Aim: Cigarette-smoking induced oxidative DNA damage to endothelial cells has been reported to play an etiological role in atherosclerosis development. Individual vulnerability to oxidative stress through smoking exposure and the ability to repair DNA damage, which plays a critical role in modifying the risk susceptibility of large artery atherosclerotic (LAA) stroke, is hypothesized. Thus, we examined the effect of genetic polymorphisms of DNA repair pathway genes and cigarette smoking in relation to risk susceptibility of LAA stroke. Methods: We enrolled 116 LAA stroke patients and 315 healthy controls from the Armed Forces Taoyuan General Hospital, Taoyuan, Taiwan. Genotyping of polymorphisms of the OGG1 (Ser326Cys), XRCC1 (Arg399Gln), ERCC2 (Lys751Gln), and ERCC5 (Asp1104His) genes was performed and used to evaluate LAA stroke susceptibility. Results: Of those non-synonymous polymorphisms, the ERCC2 Lys751Gln variant was found to be associated with LAA stroke risk (OR: 1.69, 95%CI: 1.02-2.86), and this association was more pronounced in smokers, manifesting a 2.73-fold increased risk of LAA stroke (p = 0.027). A joint effect on risk elevation of LAA stroke was seen in those patients with OGG1 and ERCC2 polymorphisms (OR: 2.75, 95%CI: 1.26-6.00). Moreover, among smokers carrying the OGG1 Ser326Cys polymorphism, there was a tendency toward an increased risk of LAA stroke in those patients who had a greater number of high-risk genotypes of XRCC1, ERCC2, and ERCC5 polymorphisms (p trend = 0.010). Conclusion: The susceptible polymorphisms of DNA repair pathway genes may have a modifying effect on the elevated risk of LAA stroke in smokers among ethnic Chinese in Taiwan.
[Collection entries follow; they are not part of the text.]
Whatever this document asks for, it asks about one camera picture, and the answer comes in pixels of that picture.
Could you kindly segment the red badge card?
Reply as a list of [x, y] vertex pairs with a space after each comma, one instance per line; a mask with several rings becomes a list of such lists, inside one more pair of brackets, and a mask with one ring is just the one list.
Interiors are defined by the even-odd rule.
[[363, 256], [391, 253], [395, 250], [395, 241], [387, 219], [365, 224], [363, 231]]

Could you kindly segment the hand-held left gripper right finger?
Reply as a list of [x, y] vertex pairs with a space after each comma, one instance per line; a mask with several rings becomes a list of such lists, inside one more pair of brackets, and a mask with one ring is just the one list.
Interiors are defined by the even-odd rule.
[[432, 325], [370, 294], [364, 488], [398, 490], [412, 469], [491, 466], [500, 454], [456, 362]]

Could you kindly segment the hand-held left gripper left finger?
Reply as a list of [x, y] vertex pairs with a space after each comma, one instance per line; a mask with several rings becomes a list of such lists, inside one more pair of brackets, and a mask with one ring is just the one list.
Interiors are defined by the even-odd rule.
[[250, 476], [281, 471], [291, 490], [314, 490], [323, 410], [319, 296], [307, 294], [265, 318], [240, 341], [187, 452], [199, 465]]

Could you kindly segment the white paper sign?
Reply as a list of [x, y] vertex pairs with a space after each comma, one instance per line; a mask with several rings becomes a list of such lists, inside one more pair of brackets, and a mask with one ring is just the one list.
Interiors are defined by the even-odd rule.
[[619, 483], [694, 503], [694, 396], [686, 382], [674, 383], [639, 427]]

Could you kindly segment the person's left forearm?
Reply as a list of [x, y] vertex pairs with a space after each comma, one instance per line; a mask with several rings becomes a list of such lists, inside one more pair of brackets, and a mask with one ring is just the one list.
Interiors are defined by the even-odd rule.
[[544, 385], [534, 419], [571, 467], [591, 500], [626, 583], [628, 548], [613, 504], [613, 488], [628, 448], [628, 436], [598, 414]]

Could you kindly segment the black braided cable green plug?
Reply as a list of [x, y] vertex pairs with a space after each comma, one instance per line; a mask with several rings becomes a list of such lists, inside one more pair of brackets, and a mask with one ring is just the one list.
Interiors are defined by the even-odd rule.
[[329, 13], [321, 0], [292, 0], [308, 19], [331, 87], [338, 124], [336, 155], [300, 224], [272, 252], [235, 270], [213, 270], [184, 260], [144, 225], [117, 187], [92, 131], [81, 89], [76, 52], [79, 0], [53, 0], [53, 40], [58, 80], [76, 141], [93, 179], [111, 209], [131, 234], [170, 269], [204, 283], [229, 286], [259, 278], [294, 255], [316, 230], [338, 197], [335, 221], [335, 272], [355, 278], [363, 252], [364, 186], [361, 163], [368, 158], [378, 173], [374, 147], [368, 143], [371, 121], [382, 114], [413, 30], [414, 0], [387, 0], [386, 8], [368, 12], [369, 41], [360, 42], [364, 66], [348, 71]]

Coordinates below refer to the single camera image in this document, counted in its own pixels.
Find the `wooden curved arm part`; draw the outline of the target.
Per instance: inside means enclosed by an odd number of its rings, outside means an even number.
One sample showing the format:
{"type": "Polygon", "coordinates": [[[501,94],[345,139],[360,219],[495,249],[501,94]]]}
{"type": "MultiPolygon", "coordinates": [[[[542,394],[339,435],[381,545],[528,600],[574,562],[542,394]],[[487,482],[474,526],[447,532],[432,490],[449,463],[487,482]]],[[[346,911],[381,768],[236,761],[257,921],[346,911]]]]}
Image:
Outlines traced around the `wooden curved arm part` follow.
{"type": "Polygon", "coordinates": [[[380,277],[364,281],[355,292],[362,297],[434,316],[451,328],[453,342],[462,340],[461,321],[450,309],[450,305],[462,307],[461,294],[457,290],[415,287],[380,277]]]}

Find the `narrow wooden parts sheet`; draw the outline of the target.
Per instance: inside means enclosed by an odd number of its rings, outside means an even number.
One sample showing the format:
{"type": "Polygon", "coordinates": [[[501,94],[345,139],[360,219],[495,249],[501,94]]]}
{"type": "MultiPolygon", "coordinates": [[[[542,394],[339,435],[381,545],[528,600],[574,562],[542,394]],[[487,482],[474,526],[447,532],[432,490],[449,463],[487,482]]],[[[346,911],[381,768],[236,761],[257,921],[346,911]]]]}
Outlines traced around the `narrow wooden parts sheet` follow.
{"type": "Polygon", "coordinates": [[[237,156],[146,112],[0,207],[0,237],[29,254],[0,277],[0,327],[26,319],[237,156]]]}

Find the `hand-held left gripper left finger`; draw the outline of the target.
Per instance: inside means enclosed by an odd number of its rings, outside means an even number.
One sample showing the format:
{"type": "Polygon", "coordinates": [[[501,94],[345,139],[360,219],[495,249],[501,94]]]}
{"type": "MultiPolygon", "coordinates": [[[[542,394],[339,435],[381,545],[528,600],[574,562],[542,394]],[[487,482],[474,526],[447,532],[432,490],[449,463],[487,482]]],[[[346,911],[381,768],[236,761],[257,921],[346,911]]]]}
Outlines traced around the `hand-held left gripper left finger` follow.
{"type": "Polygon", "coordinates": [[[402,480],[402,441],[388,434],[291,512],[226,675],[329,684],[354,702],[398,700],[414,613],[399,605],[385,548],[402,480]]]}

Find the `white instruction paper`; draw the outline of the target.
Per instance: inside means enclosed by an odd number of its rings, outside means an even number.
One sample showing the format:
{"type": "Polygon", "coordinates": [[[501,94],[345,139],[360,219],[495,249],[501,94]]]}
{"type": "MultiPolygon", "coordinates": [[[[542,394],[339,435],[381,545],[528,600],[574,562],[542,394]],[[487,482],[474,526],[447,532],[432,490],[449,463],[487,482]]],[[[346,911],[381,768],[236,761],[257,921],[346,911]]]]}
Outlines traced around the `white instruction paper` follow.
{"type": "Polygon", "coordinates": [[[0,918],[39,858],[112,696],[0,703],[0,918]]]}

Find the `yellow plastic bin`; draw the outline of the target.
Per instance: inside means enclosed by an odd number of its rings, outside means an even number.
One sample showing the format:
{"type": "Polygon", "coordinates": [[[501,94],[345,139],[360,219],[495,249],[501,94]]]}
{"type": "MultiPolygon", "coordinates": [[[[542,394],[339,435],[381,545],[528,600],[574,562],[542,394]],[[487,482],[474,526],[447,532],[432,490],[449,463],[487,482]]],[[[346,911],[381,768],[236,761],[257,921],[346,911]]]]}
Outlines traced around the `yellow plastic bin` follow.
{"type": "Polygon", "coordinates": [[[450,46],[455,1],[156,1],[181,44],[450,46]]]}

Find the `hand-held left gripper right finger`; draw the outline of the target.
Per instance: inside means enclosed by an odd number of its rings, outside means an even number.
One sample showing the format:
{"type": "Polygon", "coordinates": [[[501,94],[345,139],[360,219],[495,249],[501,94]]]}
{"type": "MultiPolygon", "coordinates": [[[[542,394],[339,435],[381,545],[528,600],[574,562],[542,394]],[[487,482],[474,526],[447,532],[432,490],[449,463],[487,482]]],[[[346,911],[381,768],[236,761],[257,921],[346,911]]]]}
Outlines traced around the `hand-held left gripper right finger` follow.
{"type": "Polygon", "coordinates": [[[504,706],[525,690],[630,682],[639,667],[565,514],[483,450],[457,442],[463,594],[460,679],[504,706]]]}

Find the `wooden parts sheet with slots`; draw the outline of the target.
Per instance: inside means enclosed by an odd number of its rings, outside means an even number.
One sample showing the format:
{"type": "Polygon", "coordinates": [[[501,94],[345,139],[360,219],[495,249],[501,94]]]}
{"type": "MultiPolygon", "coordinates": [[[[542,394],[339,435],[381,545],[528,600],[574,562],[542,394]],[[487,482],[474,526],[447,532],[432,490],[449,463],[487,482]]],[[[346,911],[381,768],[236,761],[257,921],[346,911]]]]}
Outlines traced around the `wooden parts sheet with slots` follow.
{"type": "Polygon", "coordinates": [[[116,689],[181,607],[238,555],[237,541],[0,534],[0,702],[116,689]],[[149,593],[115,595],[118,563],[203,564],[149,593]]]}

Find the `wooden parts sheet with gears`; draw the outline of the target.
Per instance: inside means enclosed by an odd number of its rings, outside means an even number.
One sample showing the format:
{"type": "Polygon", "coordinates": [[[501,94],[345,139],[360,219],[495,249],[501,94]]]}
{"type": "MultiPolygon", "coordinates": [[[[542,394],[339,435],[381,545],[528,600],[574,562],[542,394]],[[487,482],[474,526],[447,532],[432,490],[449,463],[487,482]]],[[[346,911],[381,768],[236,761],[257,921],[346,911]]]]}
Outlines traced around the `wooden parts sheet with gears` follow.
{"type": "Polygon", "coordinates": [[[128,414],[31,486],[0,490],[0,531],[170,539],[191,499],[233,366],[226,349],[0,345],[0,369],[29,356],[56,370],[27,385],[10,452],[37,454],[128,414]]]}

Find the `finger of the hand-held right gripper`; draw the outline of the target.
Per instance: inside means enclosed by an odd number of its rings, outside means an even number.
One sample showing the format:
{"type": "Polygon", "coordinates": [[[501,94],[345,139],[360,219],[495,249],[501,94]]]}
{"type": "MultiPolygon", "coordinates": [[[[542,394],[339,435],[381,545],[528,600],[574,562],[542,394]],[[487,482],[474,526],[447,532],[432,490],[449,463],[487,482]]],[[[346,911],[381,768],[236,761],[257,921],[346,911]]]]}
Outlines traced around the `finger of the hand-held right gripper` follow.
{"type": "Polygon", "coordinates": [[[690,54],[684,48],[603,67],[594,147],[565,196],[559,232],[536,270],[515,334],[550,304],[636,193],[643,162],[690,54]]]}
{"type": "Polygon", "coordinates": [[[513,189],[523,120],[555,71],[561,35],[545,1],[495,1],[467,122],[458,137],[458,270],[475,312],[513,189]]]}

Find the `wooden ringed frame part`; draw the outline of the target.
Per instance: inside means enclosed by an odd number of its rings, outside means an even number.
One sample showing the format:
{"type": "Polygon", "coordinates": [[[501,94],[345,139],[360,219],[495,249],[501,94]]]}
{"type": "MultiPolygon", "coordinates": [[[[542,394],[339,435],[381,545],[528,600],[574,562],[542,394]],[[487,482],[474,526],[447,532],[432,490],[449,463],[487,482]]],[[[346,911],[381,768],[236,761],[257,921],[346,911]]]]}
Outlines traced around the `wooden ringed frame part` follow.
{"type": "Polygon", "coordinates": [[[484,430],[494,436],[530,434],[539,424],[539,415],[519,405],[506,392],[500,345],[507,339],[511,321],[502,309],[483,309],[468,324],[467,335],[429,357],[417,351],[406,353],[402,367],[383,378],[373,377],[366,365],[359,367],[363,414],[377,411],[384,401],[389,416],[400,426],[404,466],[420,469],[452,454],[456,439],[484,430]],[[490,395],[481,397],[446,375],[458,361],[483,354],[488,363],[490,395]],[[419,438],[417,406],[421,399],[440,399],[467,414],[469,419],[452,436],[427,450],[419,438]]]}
Shyu H.-Y.,Armed Forces Taoyuan General Hospital | Shyu H.-Y.,Institute of Biology and Anatomy | Fong C.-S.,Buddhist Dalin Tzu Chi General Hospital | Fong C.-S.,Tzu Chi University | And 6 more authors.
Clinica Chimica Acta | Year: 2010

Background: γ-Glutamyl carboxylation, a reaction essential for the biosynthesis of vitamin K-dependent coagulation factors, requires the participation of the γ-glutamyl carboxylase (GGCX), vitamin K epoxide reductase (VKORC1), and NAD(P)H:quinone oxidoreductase (NQO1). We evaluated the role of these genotype polymorphisms in patients with large-artery atherosclerotic stroke. Methods: In this hospital-based case-control study, 117 patients who were categorized as having large-artery atherosclerotic stroke and 115 age- and gender-matched controls were recruited. Genotyping determination for the GGCX1 (Gln325Arg), NQO1 (Pro187Ser), and VKORC1 (rs9923231) polymorphisms was performed. The associations of genotype with ischemic stroke (IS) risk were examined. Results: A higher genotypic frequency of NQO1 C609T was found in the controls than in the patients, manifesting a 0.47-fold risk reduction in IS (95% CI=0.25-0.87). A tendency toward a reduced IS risk was statistically significant in those subjects who carried a greater number of the NQO1, GGCX, and VKORC1 polymorphisms (aOR=0.58, P trend=0.005). The synergistic effect of multiple genes on risk reduction was more significant in a subset of patients who were not alcoholics and who were non-smokers (P<0.05). Conclusions: Compartmentation of coagulation factor metabolism may account for the preferential role of NQO1, GGCX, and VKORC1 polymorphisms to lower the risk for large-artery atherosclerotic stroke. © 2010 Elsevier B.V.